One of the areas where machine learning methods are used the most is Computer Vision. For computer vision, we can say that image processing and artificial intelligence come together. In today’s post, we will look at how we can implement hierarchical clustering, a machine learning method, on images with Python. Machine learning methods can be categorized such as:
- Supervised learning
- Unsupervised learning
- Semi-supervised learning
Hierarchical clustering is an unsupervised learning method. Unsupervised learning methods, discovers hidden patterns or data groupings by detecting similarities and differences in information without the need for human intervention.
Here are the python libraries I used:
- scikit-image, for image processing,
- scipy, technical calculations,
- matplotlib, for visualization
First of all, I start by choosing the input images. For an easy validation of the results, I selected eight images; four of them are human faces and four of them are vehicles.
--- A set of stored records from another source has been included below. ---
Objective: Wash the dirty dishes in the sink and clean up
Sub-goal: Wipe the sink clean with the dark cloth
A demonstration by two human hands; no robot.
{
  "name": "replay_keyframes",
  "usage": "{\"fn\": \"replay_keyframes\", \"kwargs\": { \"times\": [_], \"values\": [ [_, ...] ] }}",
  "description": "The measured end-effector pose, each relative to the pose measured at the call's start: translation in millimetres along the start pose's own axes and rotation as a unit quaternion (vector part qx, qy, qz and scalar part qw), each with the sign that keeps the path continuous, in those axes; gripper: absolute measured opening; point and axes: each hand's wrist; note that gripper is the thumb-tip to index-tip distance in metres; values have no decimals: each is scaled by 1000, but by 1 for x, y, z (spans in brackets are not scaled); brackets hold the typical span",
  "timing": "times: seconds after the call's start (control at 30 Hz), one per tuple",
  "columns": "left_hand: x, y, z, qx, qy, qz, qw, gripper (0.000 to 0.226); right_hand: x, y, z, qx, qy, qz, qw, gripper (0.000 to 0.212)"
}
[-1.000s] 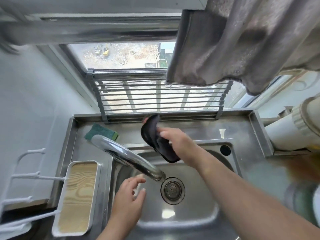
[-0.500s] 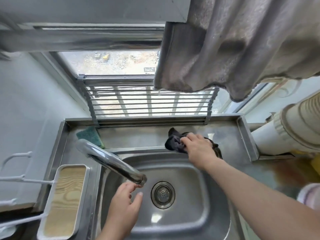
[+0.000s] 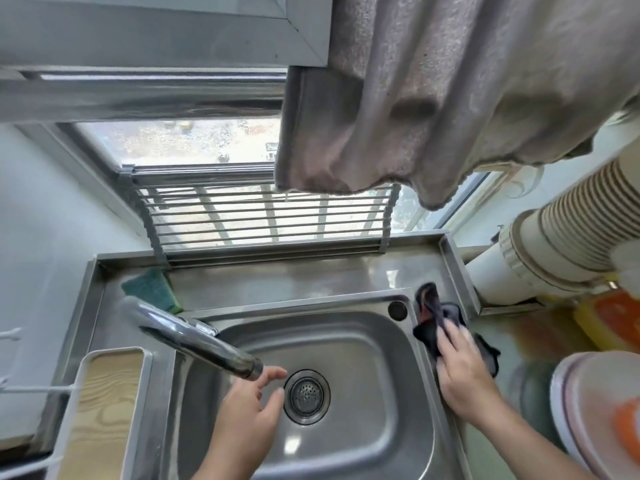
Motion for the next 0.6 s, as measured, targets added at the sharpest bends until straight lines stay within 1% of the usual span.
{"fn": "replay_keyframes", "kwargs": {
  "times": [0.07,0.13,0.23,0.3,0.37,0.43,0.5,0.53,0.6],
  "values": [
    [0,-1,2,-3,1,-5,1000,54,21,44,24,-25,55,29,998,60],
    [-2,-3,3,-1,-4,-11,1000,55,44,89,39,-33,84,20,996,62],
    [-4,-6,6,-4,-16,-20,1000,56,63,136,40,-25,84,7,996,62],
    [-6,-7,10,-6,-19,-23,1000,58,64,145,34,-40,72,9,997,62],
    [-6,-11,14,-12,-17,-28,999,61,61,132,34,-43,89,1,995,60],
    [-1,-12,16,-17,-14,-26,999,59,50,95,30,-32,111,-9,993,57],
    [4,-12,17,-17,-15,-23,999,45,32,38,21,-40,129,-27,990,57],
    [7,-12,17,-16,-14,-21,1000,39,20,7,14,-56,144,-43,987,55],
    [13,-15,14,-23,-6,-10,1000,35,-9,-54,4,-85,151,-89,981,44]
  ]
}}
Point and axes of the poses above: each hand's wrist, its own y-axis towards the middle knuckle, its own x-axis out of the back of the hand, z = x × y, and after that the axes turned 3 degrees about z, right-handed
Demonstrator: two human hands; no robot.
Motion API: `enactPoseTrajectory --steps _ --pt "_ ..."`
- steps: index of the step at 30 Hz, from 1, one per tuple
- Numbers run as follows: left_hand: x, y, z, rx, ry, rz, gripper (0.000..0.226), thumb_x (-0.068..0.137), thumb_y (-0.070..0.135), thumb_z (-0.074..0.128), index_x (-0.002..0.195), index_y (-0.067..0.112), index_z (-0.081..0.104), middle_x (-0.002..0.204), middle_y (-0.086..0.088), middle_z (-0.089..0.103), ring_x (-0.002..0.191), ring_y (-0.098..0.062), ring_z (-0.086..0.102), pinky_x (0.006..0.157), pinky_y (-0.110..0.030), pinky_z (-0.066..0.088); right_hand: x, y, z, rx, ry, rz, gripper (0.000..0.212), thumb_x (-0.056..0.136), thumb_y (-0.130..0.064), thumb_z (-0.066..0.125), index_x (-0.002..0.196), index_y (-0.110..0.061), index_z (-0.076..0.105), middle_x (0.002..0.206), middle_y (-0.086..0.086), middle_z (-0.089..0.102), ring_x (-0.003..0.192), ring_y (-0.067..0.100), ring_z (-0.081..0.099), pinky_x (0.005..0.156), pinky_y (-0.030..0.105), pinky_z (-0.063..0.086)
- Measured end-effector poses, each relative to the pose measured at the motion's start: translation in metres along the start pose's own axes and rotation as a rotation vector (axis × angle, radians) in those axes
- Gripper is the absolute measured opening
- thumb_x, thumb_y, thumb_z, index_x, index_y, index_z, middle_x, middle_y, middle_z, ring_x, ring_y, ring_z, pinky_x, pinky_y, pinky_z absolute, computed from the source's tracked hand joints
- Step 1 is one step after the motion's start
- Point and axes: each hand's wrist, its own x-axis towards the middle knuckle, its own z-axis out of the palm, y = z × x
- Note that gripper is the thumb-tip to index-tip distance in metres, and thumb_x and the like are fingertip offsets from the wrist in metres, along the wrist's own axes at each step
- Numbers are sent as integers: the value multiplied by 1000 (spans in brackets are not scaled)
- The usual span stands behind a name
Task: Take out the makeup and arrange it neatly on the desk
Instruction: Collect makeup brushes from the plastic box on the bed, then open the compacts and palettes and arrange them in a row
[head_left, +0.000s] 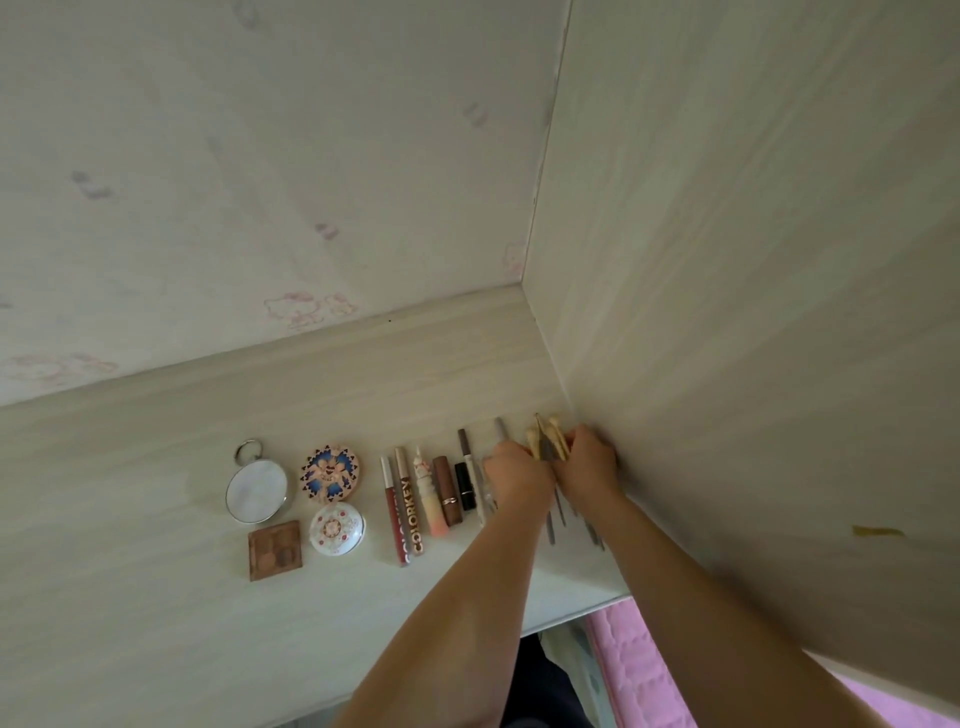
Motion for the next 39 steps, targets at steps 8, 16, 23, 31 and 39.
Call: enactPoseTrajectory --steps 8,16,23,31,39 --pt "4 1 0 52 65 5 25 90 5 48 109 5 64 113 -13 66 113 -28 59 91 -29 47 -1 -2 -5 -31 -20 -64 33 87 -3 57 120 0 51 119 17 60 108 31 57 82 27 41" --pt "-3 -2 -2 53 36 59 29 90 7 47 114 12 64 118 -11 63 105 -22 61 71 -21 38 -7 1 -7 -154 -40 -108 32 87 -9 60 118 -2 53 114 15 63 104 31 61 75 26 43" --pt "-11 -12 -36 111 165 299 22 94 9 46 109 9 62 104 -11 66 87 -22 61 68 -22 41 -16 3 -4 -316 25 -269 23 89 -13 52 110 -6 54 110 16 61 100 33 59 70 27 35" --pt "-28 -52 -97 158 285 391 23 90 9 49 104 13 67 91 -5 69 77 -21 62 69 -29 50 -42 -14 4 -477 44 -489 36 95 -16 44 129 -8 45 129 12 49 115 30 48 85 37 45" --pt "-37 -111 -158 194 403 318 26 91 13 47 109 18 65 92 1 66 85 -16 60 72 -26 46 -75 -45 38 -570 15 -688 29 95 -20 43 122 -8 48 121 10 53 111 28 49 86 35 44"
So I’ll be expecting the program to separate the faces from the vehicles.
Let’s read and display the images:
Now let’s overview the steps of machine learning/image processing:
Our first step will be feature extraction in order to obtain computable information from the images. Features are parts or patterns of an object in an image that help define it. For example, a square has 4 edges and 4 corners, these can be called features of the square and help us determine that it is a square. Corners, edges, colors, textures, etc. are the features of the images. The features we get from the image can be expressed as a vector, these are called feature vectors/descriptors. I used HOG (Histogram of Oriented Gradients) as feature vector.
HOG is a widely used feature descriptor in object identification because it works fast and gives precise results. In another article, I will cover HOG and how it is calculated in more detail. Let’s take a look at the code and output for now.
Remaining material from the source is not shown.